Infine, sulla resilienza delle Istituzioni democratiche, non è una novità come l’Unione europea ponga le sue radici nella democrazia e nel corretto funzionamento dello Stato di diritto. Eppure, le sbavature di alcuni suoi Stati membri sono evidenti. Per questa ragione la presidenza ceca ritiene una priorità che ci sia trasparenza nel finanziamento dei partiti politici e indipendenza, pluralismo e libertà dei mass media in ogni angolo dell’Unione. Dice, condivisibilmente, Hubáčková: il sostegno e il rafforzamento di libertà, diritti umani e valori, il sanzionamento dei comportamenti scorretti, è ciò che ci distingue dalla Russia di Putin, e deve essere il nostro punto forte.
Il documento programmatico della presidenza ceca - che dai cinque punti strategici prende il titolo: Europe as a Task: Rethink, Rebuild, Repower - si sviluppa poi nei principali compiti delle varie formazioni che compongono il Consiglio dell’Unione europea. Per il proprio ruolo di ambasciatrice, Hana Hubáčková ha ovviamente particolare interesse nel seguire le priorità settoriali del FAC, il Consiglio degli Affari esteri. Questo, oltre allo sviluppo della partnership con gli Stati Uniti, ha posto nei suoi compiti uno sviluppo delle relazioni con i Paesi dell’indo-pacifico, del Sahel, dell’Unione orientale (Armenia, Azerbaijan, Georgia, Moldova e Ucraina) e dei Balcani occidentali, con questi ultimi in ottica di un futuro allargamento dell’Unione europea. I Paesi che aspirano allo status di Stati membri non vanno infatti lasciati da soli, ma sostenuti nel prosieguo delle attività che hanno a obiettivo il completamento dei criteri di Copenhagen. Gli ambasciatori svolgono un lavoro eccezionale durante questo semestre, si pensi che a Bruxelles si vogliono raggiungere risultati concreti entro dicembre da circa 2000 gruppi di lavoro e incontri tra diplomatici. Un lavoro eccezionale che caratterizza una presidenza eccezionale, la quale prevede altresì 50 riunioni dei Ministri cechi con le loro controparti dei Paesi europei, più di 320 eventi politici e 14 Consigli ministeriali informali in Repubblica Ceca, un vertice informale dei Capi di Stato e di Governo a Praga e una puntuale comunicazione esterna sul sito web della Presidenza e su ogni canale social.
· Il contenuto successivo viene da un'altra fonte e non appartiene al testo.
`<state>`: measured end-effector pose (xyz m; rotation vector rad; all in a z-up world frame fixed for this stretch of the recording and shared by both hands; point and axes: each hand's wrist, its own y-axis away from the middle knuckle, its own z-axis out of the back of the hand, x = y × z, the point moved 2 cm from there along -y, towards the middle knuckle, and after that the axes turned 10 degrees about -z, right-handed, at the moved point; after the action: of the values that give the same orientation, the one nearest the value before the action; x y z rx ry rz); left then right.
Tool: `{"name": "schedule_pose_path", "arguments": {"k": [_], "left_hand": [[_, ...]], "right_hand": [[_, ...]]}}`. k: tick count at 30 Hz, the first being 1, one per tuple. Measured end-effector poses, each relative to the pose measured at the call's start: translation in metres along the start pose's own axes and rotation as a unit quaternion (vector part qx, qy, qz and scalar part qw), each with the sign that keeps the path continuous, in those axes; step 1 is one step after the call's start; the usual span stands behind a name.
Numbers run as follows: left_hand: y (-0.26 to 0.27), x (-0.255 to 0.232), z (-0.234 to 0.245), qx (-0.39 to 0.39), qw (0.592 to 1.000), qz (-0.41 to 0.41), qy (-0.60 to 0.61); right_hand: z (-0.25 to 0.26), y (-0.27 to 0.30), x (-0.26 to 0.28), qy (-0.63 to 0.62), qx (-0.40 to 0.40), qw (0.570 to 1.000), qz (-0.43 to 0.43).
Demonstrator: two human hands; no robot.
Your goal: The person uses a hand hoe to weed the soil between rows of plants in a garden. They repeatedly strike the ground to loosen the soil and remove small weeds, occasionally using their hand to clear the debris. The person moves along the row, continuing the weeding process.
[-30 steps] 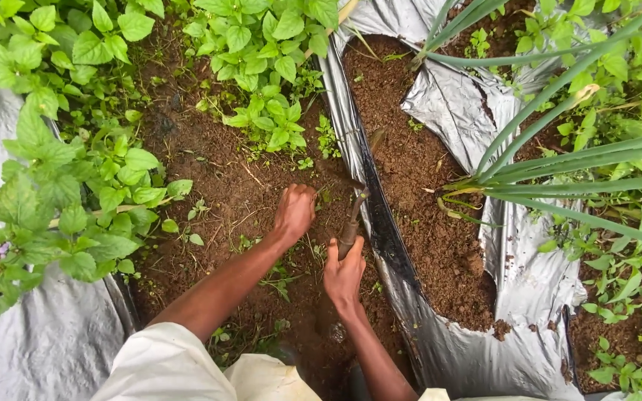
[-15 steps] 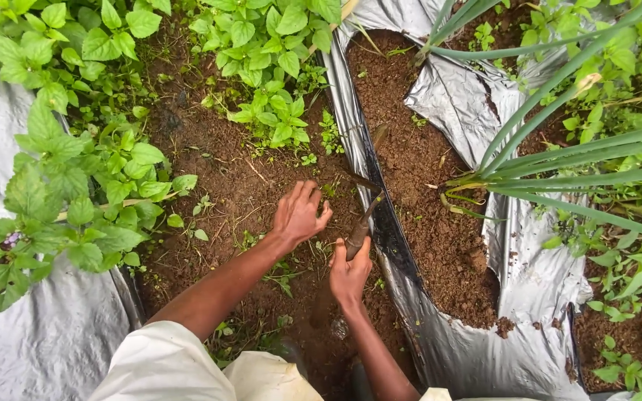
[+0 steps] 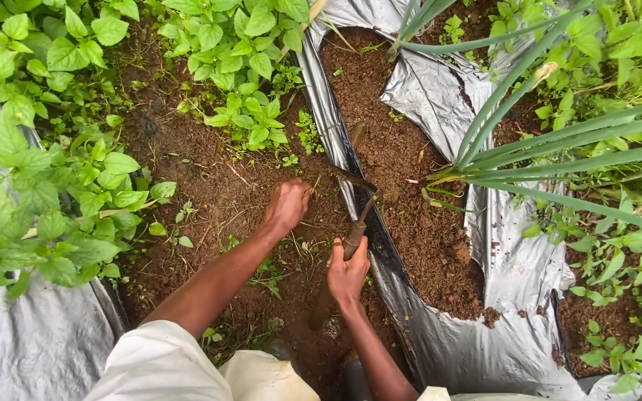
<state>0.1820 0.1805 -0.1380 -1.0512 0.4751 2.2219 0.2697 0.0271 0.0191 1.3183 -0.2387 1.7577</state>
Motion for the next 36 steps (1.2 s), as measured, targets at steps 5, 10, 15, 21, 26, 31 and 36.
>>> {"name": "schedule_pose_path", "arguments": {"k": [5,10,15,21,26,31,36], "left_hand": [[0.038,-0.025,0.017,0.108,0.992,-0.021,-0.055],[0.054,-0.066,0.055,0.220,0.970,-0.062,-0.083],[0.059,-0.075,0.061,0.230,0.928,-0.117,-0.269],[0.068,-0.099,0.073,0.178,0.960,-0.030,-0.213],[0.106,-0.092,0.038,0.265,0.916,-0.092,-0.287],[0.140,-0.079,0.033,0.348,0.848,-0.077,-0.391],[0.162,-0.076,0.058,0.289,0.927,0.044,-0.236]], "right_hand": [[0.000,0.006,0.004,-0.019,0.001,1.000,-0.003],[-0.002,0.011,-0.005,-0.040,0.013,0.999,-0.001],[-0.012,0.017,-0.038,-0.127,0.052,0.985,-0.103],[-0.018,0.046,-0.061,-0.162,0.058,0.958,-0.228],[-0.022,0.087,-0.088,-0.224,0.062,0.915,-0.330],[-0.023,0.097,-0.094,-0.239,0.066,0.913,-0.324],[-0.037,0.127,-0.130,-0.278,0.072,0.880,-0.378]]}}
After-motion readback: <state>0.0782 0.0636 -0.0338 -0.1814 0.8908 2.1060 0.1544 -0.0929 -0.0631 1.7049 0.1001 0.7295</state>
Ma l’attenzione di Hubáčková, come d’altronde quella di ogni buon europeo, non si limita al proprio ambito di competenze. C’è curiosità e - per il clima costruttivo in corso - fiducia nelle riunioni del Consiglio di ottobre. Oltre ai temi migrazioni, energia e difesa, tiene banco la questione ambientale, di cui si attendono gli sviluppi.
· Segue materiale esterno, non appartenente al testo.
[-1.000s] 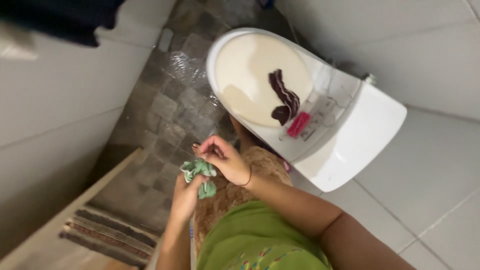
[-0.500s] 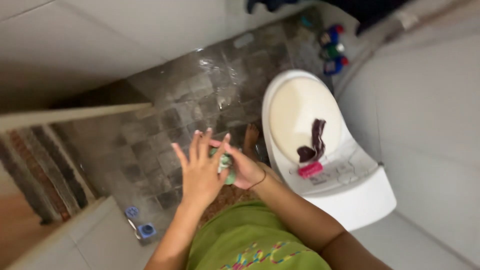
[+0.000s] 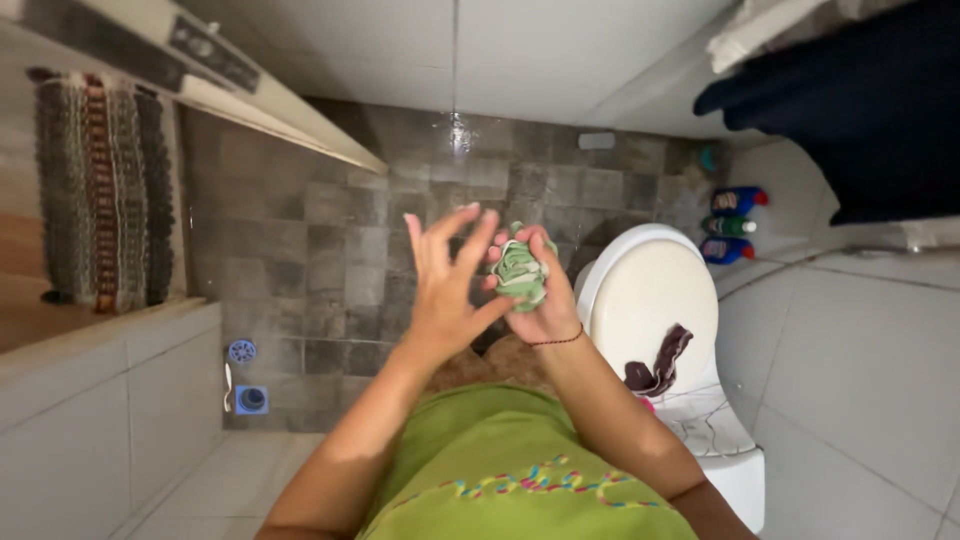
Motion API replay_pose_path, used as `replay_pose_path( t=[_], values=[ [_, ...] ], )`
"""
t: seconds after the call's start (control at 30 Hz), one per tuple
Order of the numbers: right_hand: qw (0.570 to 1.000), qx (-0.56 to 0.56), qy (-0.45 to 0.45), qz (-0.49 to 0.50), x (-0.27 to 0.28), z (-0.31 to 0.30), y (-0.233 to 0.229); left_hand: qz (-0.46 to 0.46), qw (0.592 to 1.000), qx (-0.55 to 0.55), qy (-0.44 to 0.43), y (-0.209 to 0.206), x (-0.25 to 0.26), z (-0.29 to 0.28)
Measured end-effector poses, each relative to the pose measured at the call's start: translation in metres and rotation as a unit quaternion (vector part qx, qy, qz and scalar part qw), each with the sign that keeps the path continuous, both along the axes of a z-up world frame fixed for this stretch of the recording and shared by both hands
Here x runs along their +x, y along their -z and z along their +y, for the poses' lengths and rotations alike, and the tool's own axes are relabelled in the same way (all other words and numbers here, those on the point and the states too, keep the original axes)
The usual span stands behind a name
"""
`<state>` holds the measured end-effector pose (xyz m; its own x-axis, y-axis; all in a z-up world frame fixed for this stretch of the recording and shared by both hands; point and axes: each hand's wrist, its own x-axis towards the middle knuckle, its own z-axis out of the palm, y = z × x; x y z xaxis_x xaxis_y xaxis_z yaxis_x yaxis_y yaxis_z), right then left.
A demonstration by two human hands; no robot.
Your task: Hanging wet laundry on hangers in a bathroom.
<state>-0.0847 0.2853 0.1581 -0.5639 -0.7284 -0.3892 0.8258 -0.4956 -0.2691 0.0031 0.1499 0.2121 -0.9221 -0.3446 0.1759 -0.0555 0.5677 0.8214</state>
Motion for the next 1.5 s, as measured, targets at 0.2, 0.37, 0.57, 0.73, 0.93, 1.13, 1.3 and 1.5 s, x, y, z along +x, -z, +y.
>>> replay_pose_path(
  t=[0.2, 0.37, 0.57, 0.73, 0.93, 1.13, 1.3, 1.5],
  values=[
    [0.998, -0.015, 0.042, 0.041, 0.009, -0.044, -0.036, 0.03, 0.993, -0.013, -0.115, -0.006, -0.005, -0.009],
    [0.985, 0.02, 0.036, 0.165, 0.002, -0.047, -0.024, -0.046, 0.991, 0.091, -0.09, -0.006, -0.011, -0.026],
    [0.985, 0.087, 0.069, 0.13, -0.043, -0.044, -0.022, -0.091, 0.989, 0.112, 0.039, 0.006, 0.002, -0.05],
    [0.982, 0.14, 0.067, 0.11, -0.06, -0.043, -0.018, -0.094, 0.986, 0.138, 0.008, 0.03, 0.01, -0.052],
    [0.991, 0.029, 0.025, 0.126, -0.032, -0.07, -0.012, -0.043, 0.976, 0.213, -0.022, 0.045, -0.008, -0.053],
    [0.986, -0.058, 0.045, 0.151, -0.003, -0.091, -0.005, 0.091, 0.754, 0.631, -0.159, 0.06, -0.038, -0.036],
    [0.967, 0.002, 0.013, 0.253, 0.016, -0.102, -0.007, 0.205, 0.749, 0.579, -0.248, 0.027, -0.049, -0.059],
    [0.977, 0.142, -0.055, 0.147, 0.013, -0.106, -0.042, 0.168, 0.95, 0.123, -0.232, 0.009, -0.045, -0.065]
  ],
)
Finora, la Repubblica Ceca ha svolto il ruolo di presidenza del Consiglio con la consapevolezza di quanto sia necessaria un’Europa unita nella lotta alle crisi, liberandosi così dello spettro di Visegrád che aleggiava preoccupantemente in estate. A gennaio comincerà un nuovo semestre, guidato da una Svezia fresca di un Governo sostenuto dagli euroscettici di Sverigedemokraterna. Per il bene dell’Unione, la speranza è che sappia sorprenderci anche la prossima presidenza.